▶ WHAT IS REQUIRED: Nothing outside the range below should be printed. Output exactly the lines from the line with "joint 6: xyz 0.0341" to the line with "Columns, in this", both included.

++++

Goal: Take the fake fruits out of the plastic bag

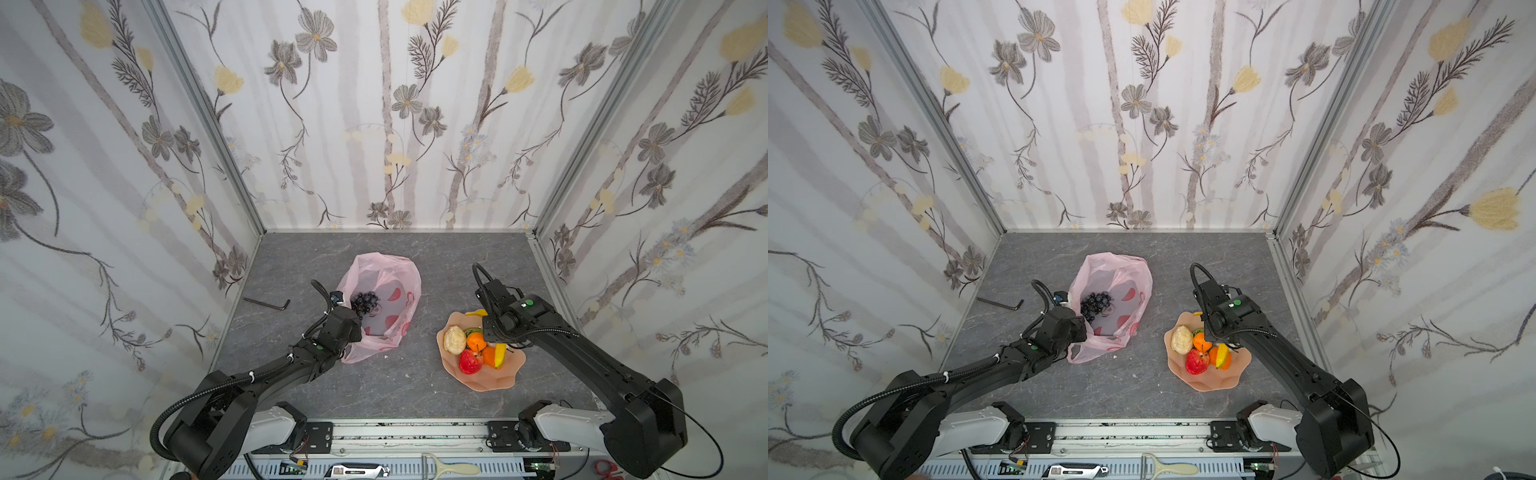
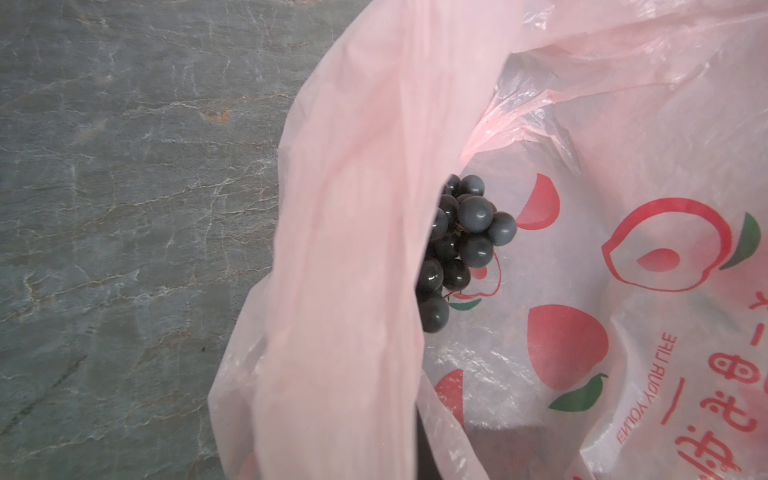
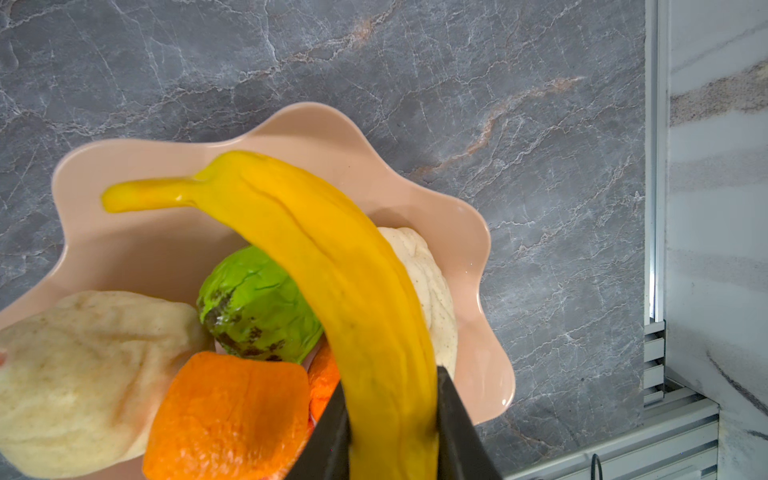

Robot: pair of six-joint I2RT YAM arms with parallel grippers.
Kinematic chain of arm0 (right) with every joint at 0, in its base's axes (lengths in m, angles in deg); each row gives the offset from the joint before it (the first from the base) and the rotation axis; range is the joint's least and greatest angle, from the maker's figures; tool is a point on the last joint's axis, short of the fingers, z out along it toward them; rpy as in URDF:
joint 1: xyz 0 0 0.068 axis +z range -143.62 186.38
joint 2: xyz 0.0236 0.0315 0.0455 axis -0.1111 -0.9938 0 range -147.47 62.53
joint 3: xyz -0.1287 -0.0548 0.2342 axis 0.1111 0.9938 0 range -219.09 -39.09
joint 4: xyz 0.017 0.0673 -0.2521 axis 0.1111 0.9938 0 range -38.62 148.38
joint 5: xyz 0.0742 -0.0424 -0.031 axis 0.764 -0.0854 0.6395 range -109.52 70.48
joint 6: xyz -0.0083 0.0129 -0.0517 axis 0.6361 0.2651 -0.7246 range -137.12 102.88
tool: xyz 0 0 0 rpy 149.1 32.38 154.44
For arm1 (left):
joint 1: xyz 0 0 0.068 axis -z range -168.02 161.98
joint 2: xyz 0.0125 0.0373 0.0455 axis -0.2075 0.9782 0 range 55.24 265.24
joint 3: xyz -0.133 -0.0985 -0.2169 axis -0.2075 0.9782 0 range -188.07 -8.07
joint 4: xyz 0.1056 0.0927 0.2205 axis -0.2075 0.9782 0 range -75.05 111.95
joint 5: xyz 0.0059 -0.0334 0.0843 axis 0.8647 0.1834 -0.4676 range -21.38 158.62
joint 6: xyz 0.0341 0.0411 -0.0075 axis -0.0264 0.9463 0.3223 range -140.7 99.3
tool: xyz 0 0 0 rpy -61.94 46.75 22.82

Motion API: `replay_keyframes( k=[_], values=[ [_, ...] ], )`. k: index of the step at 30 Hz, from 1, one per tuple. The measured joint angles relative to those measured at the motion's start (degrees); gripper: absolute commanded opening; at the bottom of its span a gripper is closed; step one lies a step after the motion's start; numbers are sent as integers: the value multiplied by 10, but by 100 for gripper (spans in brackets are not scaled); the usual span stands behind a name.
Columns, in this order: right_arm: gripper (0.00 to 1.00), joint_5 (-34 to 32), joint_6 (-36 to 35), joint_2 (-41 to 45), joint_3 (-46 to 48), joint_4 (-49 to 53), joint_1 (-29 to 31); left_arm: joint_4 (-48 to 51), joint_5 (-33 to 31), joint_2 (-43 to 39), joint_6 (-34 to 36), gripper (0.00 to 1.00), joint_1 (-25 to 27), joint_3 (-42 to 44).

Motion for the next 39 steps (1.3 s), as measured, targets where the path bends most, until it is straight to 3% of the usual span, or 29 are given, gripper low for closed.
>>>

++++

▶ RESPONSE:
joint 6: xyz 0.0341 0.0411 -0.0075 axis -0.0264 0.9463 0.3223 range -140.7 99.3
tool: xyz 0 0 0 rpy -61.94 46.75 22.82

Motion API: `replay_keyframes( k=[_], values=[ [_, ...] ], )`. k: index of the step at 30 Hz, from 1, one per tuple. The measured joint angles relative to those measured at the motion's start (degrees); gripper: absolute commanded opening; at the bottom of its span a gripper is closed; step one lies a step after the motion's start; numbers are sent as integers: the value multiplied by 10, but by 100 for gripper (spans in brackets are not scaled); the usual span stands behind a name.
Columns, in this order: right_arm: gripper (0.00 to 1.00), joint_5 (-34 to 32), joint_6 (-36 to 35), joint_2 (-41 to 45), joint_3 (-46 to 48), joint_4 (-49 to 53), joint_1 (-29 to 31); left_arm: joint_4 (-48 to 51), joint_5 (-33 to 31), joint_2 (-43 to 39), joint_6 (-34 to 36), gripper (0.00 to 1.00), joint_1 (-25 to 27), joint_3 (-42 to 44).

The given output is the complete response.